Ma il biologico e l’agricoltura biologica portano con sé delle contraddizioni inestricabili: nati da un paradosso, sono essi stessi paradossali nel momento in cui enti certificatori, mercati sempre più ampi e grande distribuzione sembrano far da padroni anche in questo campo.
Gli autori, che con indagini quantitative riportano con precisione la crescita esponenziale ed il fatturato, non solo italiano, di questo comparto, condividono la visione dell’agricoltura biologica quale motore di una maggiore sostenibilità e salubrità – in altre parole, essa è l’esempio più calzante di quella green economy di cui oggi sentiamo sempre più spesso parlare – dichiarandone comunque i rischi ed i possibili effetti di una sua “convenzionalizzazione”, ossia di una concentrazione, burocratizzazione e meccanizzazione del biologico sempre più in mano a colossi del mercato.
Per fortuna, l’agricoltura biologica è anche uno dei massimi esempi di decoupling relativo, un modello produttivo dove non vi è contrasto tra l’andamento economico e quello ambientale. Per tale ragione essa è al centro dell’interesse del consumatore critico che risponde ad una società globale del rischio con comportamenti controtendenza al mercato mainstream.

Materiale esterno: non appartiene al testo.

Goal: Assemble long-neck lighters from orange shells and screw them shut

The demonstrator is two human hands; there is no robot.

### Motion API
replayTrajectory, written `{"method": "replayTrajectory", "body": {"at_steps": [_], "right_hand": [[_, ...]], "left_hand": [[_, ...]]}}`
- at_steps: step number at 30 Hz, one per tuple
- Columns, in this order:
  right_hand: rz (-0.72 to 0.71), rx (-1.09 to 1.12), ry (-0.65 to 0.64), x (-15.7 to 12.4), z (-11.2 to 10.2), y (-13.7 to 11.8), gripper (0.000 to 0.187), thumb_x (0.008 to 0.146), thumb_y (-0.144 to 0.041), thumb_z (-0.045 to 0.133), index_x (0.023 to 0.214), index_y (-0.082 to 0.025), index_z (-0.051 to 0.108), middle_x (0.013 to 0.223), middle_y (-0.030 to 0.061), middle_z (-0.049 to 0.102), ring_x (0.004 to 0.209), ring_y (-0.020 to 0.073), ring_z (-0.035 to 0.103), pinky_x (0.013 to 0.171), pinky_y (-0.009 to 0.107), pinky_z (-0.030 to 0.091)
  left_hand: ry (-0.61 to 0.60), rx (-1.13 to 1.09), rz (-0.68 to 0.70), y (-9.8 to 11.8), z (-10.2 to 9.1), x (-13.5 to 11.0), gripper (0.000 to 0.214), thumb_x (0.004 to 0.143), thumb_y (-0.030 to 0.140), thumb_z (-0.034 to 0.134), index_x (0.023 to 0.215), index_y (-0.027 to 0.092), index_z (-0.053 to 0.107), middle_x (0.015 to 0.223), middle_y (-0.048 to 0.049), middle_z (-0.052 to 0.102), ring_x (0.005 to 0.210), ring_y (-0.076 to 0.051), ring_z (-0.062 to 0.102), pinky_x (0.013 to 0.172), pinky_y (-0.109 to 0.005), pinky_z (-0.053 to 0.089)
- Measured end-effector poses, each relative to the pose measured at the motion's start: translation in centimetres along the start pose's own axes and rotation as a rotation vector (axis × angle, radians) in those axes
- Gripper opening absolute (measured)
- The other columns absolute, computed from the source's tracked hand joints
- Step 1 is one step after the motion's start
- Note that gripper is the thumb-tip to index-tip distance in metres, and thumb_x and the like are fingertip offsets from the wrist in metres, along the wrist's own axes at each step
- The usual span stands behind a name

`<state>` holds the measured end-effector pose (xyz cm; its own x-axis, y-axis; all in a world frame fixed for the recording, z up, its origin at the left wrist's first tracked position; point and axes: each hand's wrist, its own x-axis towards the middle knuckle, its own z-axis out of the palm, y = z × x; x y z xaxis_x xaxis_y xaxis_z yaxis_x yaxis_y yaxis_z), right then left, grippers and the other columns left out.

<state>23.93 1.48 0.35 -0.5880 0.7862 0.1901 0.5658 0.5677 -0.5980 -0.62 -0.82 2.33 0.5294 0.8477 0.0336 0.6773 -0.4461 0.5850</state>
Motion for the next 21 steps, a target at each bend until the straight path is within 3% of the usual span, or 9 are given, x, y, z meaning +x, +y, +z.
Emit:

Chi sceglie il biologico non lo fa quindi solo per un proprio tornaconto egocentrico bensì le scelte consumistiche assumono anche una forma altruistica e collettiva, verso un autointeresse lungimirante.
Siamo quindi entrati, con l’era della tarda modernità, nell’era del post-biologico, dove le certificazioni (che in alcuni casi hanno tradito l’originaria vocazione del biologico) non sono più fattori di fiducia, mentre si fa sempre più sentita la ricerca di un contatto diretto con il produttore, verso un equilibrio maggiore delle 3 E (ecologia, equità ed economia) e dove l’agricoltura, ora ai margini dei processi economici, può giocare un ruolo centrale, purché l’uomo si affidi al grande dono datogli dalla natura, quello della biodiversità.
L’azienda agricola, particolarmente in Italia, è investita di un alto valore sociale ed ambientale per la sua valenza multifunzionale poiché alla produzione di cibi di qualità si affiancano attività che vanno dalla valorizzazione paesaggistica alla promozione turistica e culturale dei territori.
La ricerca prende quindi a modello esempi di economia civile in Italia, sempre con un rimando al contesto internazionale, dove all’homo economicus si sostituisce l’homo civicus, dove l’engagment passa attraverso un agricivismo quale forma di cittadinanza attiva contro l’egemonia del mercato convenzionale ed in cui i territori divengono protagonisti per forme di welfare e di protezione ambientale: dalla campagna – con le fattorie didattiche, gli agriturismi, il turismo di comunità – alla città, con i mercati contadini, gli orti urbani e i GAS (gruppi di acquisto solidale), senza dimenticare il valore dell’agricoltura sociale e dell’educazione alla legalità sulle terre confiscate alla mafia.
Un libro quindi da leggere, dove il biologico è la chiave per decifrare i comportamenti post-moderni che vedono la tematica della sostenibilità al centro degli interessi di singoli e di gruppi, per comprendere i nostri consumi e come essi siano inseriti in un quadro più ampio che vede l’Italia, con i suoi territori e le sue specificità, poter essere al primo posto di un rilancio equo e solidale del mercato, verso economie altre.